И сразу же вихрем раствор в течение 10 секунд, чтобы обеспечить сложность смеси. Инкубировать лечебный раствор в течение 30 минут при 50 градусах по Цельсию, а затем краткое центрифугирование в микро центрифуге. Затем разбавить осадочный комплекс обработки в шесть раз со свежим PBS и тщательного смешивания.
И вводить весь 200 микролитровый объем лечения непосредственно в опухоль. Впрыснуть 50 микролитров по 40 миллиграммов на литр подложки D-Luciferin раствор подкожно 2 раза в неделю, в каждое экспериментальное животное. Убедившись, чтобы подтвердить отсутствие реакции на боль в крайнем случае после изофлюран анестезии.
Поместите животное в камеру системы биолюминесценции in vivo и изображение сигнала биолюминесценции с помощью программного обеспечения для визуализации in vivo в соответствии со стандартными протоколами. Затем проанализируйте рост опухоли. Сравнение как методов лечения, так и определение значимости и различий в росте с помощью T-теста.
При ортопедической опухолевой клетке щитовидной железы приостанавливают алицит клеток CAL-62 в 5 микролитров PBS, а подкожно вводят 100 микролитров анальгетика и 100 микролитров антибиотиков в 7-недельный клапан C обнаженной мыши. Подтвердив недостаток реакции на щепотку нося, поместите животное под рассеченный микроскоп и дезинфицируете шею животного иодоповидоном. Затем сделайте примерно 2 сантиметра разреза кожи и вытесните слюнные головки, чтобы разоблачить шею.

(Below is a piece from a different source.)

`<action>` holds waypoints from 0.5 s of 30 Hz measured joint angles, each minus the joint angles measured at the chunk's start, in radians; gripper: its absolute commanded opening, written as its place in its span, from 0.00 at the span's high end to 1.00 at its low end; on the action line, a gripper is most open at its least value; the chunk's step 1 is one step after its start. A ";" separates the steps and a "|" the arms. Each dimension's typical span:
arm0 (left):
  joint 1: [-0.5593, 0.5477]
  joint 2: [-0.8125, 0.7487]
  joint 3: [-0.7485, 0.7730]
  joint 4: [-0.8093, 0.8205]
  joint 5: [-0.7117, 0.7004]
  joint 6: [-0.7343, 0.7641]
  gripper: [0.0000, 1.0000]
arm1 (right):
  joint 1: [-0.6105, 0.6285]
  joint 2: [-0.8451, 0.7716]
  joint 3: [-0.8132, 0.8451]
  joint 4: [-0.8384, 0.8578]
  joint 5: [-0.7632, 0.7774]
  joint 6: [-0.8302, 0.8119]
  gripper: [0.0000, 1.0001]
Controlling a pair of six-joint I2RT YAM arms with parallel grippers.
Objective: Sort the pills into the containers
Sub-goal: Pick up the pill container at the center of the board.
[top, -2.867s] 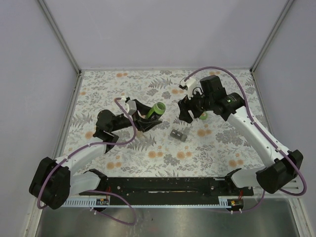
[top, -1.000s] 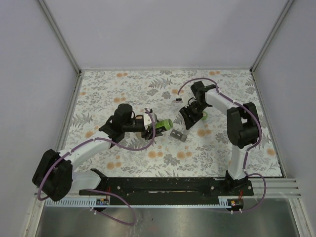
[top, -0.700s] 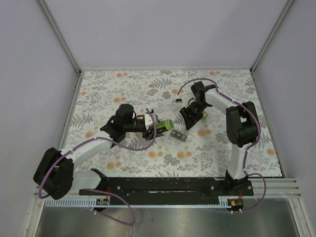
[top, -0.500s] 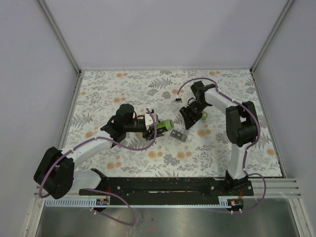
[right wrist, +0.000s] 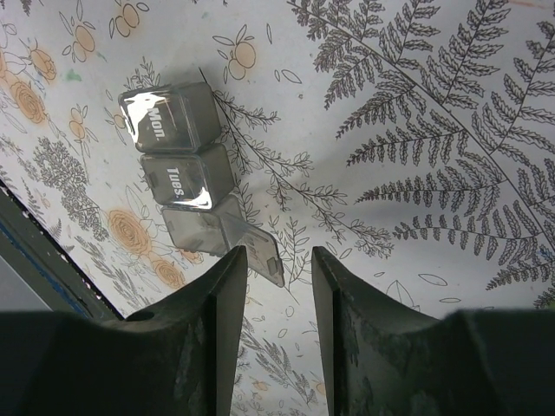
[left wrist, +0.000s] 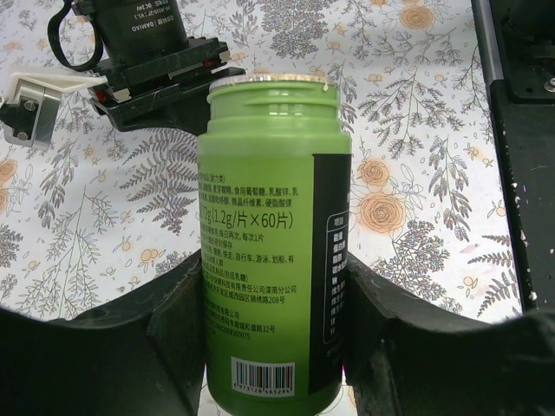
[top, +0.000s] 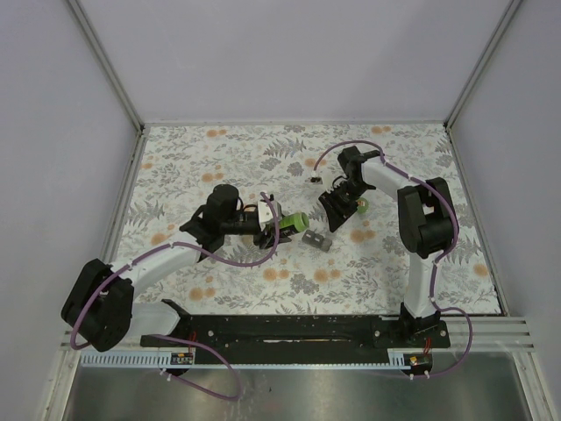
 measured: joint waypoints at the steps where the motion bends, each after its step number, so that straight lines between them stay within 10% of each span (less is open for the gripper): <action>1: 0.000 0.000 0.000 0.000 0.000 0.000 1.00 | 0.000 0.000 0.000 0.000 0.000 -0.002 0.58; 15: -0.005 0.031 0.000 0.006 -0.003 0.003 1.00 | 0.000 0.004 0.000 -0.002 -0.006 -0.020 0.71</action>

Используйте миппы вскрытия, и / или ножницы, чтобы вскрыть мышцы ремня подвергать трахеи и щитовидной железы, и использовать 10 микролитра шприц, чтобы ввести 5 микролитра объем опухолевых клеток в правой доли щитовидной железы, расположенной на стороне крикоидного хряща. Когда все клетки были доставлены, изменить положение слюнных голов, и использовать шелк плетеные, покрытые, не поглощаемые швы, чтобы закрыть разрез. Затем нанесите иодоповидон на область раны и поместите мышь на термическое одеяло с наблюдением до полного выздоровления.
через две-три недели после инъекции интратиреоидных клеток, подготовить решение лечения, как попродемонстрировано, и доставить раствор внутривенно ретро-орбитальной инъекции венозной пазухи обезболивающего щитовидной опухолевого животного. В этом репрезентативном эксперименте рост опухолей внутритуморно вводили без ингибитора микроРНК 146B, был значительно подавлен в отношении отрицательного контроля. Уровни внутриопухонной экспрессии некоторых маркеров пролиферации также наблюдались на низких уровнях, в опухолях, обработанных antagomiR, по сравнению с контрольными опухолями.
Кроме того, восстановление микро-РНК целей могут быть изучены путем анализа опухоли извлечены РНК, или белка. Коллективно выявление того, что инвиво ингибирование отдельных микро РНК является эффективным и может быть использован терапевтически для лечения рака щитовидной железы. Гистологический анализ опухолей щитовидной железы, установленных у мышей, как было продемонстрировано, позволяет окрашивать эпителиальные клетки, окружающие опухоль, выявляя архитектуру фолликула щитовидной железы опухолевой ткани.
Примечательно, что внутривенная инъекция ингибитора микроРНК 146B в мышей, с установленной опухолью, приводит к значительному снижению объема опухоли по сравнению с контрольно-обработанных животных. Кроме того, экспрессия недавно описанной микроРНК 146B целевой DICER1 в первичной опухоли, увеличивается после анти микро-РНК 146B лечения, еще больше подчеркивая потенциал ингибирования неоднородной экспрессии микро-РНК и, следовательно, восстановление его целевых генов в качестве терапии рака щитовидной железы. Этот метод, и последующие результаты липина, открыть возможность изучения новых методов лечения на основе не-лечения РНК для лечения рака щитовидной железы.